(TASK OBJECTIVE)
Nothing outside the stretch is wanted. Repeat exactly the lines of the listing below from the one that contains "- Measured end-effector" through the one that contains "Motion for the", both ends included.

(DATA EXTRACT)
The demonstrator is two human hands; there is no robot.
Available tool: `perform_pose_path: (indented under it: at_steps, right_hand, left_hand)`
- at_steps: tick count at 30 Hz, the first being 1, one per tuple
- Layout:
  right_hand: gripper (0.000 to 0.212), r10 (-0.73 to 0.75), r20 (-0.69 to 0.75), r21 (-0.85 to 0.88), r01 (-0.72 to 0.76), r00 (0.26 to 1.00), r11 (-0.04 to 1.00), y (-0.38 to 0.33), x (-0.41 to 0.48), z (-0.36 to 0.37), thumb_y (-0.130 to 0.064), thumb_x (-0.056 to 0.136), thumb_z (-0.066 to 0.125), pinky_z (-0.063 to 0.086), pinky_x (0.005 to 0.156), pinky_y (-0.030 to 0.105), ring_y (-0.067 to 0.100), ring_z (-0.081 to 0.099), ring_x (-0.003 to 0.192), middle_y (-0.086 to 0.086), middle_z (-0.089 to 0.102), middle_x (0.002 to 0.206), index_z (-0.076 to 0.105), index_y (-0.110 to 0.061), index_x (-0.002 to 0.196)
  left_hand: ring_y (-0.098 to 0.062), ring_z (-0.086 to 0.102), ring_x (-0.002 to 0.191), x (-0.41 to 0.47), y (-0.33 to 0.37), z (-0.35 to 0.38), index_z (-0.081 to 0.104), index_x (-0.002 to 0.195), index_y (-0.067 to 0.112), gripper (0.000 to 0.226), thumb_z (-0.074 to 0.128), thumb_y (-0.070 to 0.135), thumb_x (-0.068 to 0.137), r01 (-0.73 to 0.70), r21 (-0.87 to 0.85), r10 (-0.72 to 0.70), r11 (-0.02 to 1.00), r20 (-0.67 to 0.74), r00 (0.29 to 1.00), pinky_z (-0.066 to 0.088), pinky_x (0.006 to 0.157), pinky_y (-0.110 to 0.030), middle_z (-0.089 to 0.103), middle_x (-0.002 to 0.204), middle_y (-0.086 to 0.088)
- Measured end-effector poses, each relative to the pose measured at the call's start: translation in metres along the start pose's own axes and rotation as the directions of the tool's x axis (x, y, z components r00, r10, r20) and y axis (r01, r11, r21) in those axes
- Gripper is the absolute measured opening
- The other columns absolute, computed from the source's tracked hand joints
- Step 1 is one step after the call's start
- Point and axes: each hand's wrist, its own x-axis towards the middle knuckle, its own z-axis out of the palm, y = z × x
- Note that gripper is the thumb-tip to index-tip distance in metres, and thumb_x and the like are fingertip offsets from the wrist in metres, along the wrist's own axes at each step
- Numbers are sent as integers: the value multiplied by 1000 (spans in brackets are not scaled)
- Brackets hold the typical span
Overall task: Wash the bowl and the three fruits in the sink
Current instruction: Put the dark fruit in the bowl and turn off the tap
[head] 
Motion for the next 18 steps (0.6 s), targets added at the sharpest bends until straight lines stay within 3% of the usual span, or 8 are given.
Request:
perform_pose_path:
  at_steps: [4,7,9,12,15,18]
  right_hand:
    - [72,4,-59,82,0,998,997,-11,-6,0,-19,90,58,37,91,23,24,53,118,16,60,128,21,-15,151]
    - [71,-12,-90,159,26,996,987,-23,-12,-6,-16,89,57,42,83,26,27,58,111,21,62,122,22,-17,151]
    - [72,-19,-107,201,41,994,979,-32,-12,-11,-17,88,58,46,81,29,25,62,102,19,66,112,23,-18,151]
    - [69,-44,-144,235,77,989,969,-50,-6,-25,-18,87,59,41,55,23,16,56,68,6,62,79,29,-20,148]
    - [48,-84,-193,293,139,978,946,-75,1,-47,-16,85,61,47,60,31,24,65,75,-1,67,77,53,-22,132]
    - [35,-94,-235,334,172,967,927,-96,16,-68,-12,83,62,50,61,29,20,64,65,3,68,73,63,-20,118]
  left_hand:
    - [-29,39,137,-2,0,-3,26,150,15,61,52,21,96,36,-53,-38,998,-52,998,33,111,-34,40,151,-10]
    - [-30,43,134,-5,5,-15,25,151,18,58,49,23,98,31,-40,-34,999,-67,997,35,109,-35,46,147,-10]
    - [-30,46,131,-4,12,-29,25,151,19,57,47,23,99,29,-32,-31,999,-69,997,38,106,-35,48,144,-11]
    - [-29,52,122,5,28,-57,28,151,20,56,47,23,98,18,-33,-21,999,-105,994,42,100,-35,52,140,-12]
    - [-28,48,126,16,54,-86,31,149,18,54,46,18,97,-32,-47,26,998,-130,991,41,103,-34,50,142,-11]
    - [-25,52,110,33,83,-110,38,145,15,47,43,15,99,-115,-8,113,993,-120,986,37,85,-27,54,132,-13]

(RESPONSE BOX)
- Measured end-effector poses, each relative to the pose measured at the call's start: translation in metres along the start pose's own axes and rotation as the directions of the tool's x axis (x, y, z components r00, r10, r20) and y axis (r01, r11, r21) in those axes
- Gripper is the absolute measured opening
- The other columns absolute, computed from the source's tracked hand joints
- Step 1 is one step after the call's start
- Point and axes: each hand's wrist, its own x-axis towards the middle knuckle, its own z-axis out of the palm, y = z × x
- Note that gripper is the thumb-tip to index-tip distance in metres, and thumb_x and the like are fingertip offsets from the wrist in metres, along the wrist's own axes at each step
- Numbers are sent as integers: the value multiplied by 1000 (spans in brackets are not scaled)
- Brackets hold the typical span
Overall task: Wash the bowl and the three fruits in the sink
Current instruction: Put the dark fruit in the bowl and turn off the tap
[head] 
Motion for the next 18 steps (0.6 s), targets added at the sharpest bends until straight lines stay within 3% of the usual span, or 8 are given.

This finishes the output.